Rate increase slows down for Chubb in North America
In North America, rates overall were up about 2.5 percent for Chubb in the third quarter of 2018, down from last quarter's 3 percent, CEO Evan Greenberg said during the insurer’s results conference call.
“The difference was almost entirely a result of mix of business,” Greenberg said.
Pricing in the US in particular was not keeping pace with loss cost trends in a number of important longer tail classes, Greenberg said. “All things being equal, this puts pressure on margins and serves as a natural governor on growth,” Greenberg said.
For Chubb, this pressure is ameliorated to some degree in those lines by its ongoing underwriting portfolio actions and, overall, by the company’s mix of business as it emphasizes growth in other areas.
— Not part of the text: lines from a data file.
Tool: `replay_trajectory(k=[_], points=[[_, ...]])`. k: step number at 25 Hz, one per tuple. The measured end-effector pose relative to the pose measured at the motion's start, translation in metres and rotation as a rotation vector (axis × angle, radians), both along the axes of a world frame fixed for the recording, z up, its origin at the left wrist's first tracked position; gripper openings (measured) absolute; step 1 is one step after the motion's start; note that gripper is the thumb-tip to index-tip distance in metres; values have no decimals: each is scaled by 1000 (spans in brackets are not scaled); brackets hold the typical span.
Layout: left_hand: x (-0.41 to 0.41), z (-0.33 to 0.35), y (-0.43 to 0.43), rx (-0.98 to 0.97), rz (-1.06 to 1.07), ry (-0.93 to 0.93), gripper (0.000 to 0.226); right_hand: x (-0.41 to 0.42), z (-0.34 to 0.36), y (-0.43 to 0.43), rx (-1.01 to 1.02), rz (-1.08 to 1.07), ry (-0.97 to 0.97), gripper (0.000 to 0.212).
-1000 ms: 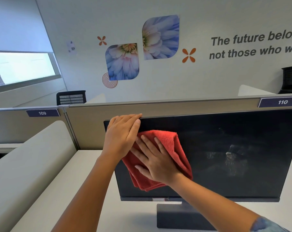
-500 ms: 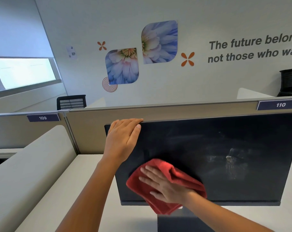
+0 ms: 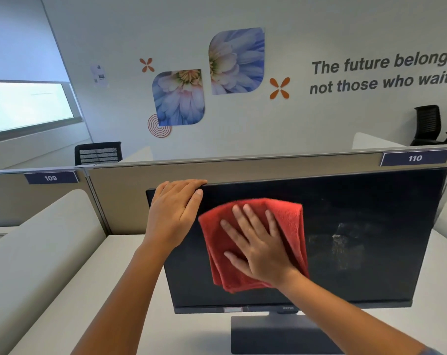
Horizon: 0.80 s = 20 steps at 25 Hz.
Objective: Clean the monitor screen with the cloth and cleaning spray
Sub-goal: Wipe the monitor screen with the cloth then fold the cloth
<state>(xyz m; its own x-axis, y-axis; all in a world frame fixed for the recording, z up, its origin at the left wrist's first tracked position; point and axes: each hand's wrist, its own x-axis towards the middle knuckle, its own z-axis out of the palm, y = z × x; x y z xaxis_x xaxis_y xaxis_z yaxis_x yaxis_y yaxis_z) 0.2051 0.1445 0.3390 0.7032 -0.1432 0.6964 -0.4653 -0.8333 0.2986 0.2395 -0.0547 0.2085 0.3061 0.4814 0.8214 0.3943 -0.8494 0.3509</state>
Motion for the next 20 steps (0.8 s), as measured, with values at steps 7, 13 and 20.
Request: replay_trajectory(k=[7,13,20], points=[[2,-1,-2,14,2,7,40,-25,-88,-36,-427,-77,82,70],[5,-6,-2,45,-7,-8,42,-11,-19,-36,-46,-27,17,69],[8,-10,0,112,11,-2,45,-2,34,-116,377,-277,-79,74]])
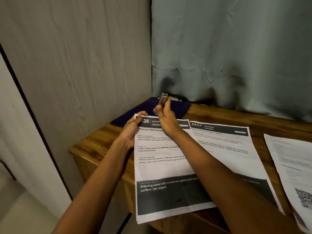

In major accounts rates overall were up 2 percent, Greenberg noted. Middle market P&C rates, excluding workers compensation, were up 2 percent, the strongest quarter again in several years and continuing a positive trend, Greenberg said.
In the North America personal lines business, pricing was up 2.7 percent in the quarter, the strongest rate increase quarter for homeowners in a number of years, Greenberg noted.
“We are taking and will continue to take underwriting and pricing actions which, over a reasonable period of time, will bring our loss ratio back in line,” Greenberg noted.
As for pricing conditions outside the US, Greenberg said that rates in the international retail and London wholesale business overall increased in line with last quarter, up 3 percent in the retail division, and up 4 percent in Chubb’s wholesale business.
Chubb’s net profits soared in the third quarter reaching $1.2 billion in the period compared with a net loss of $70 million in the same period a year earlier, when it was hit by multiple natural catastrophes. Its combined ratio for the period was 90.9 percent compared with 110.8 percent in the same period a year earlier.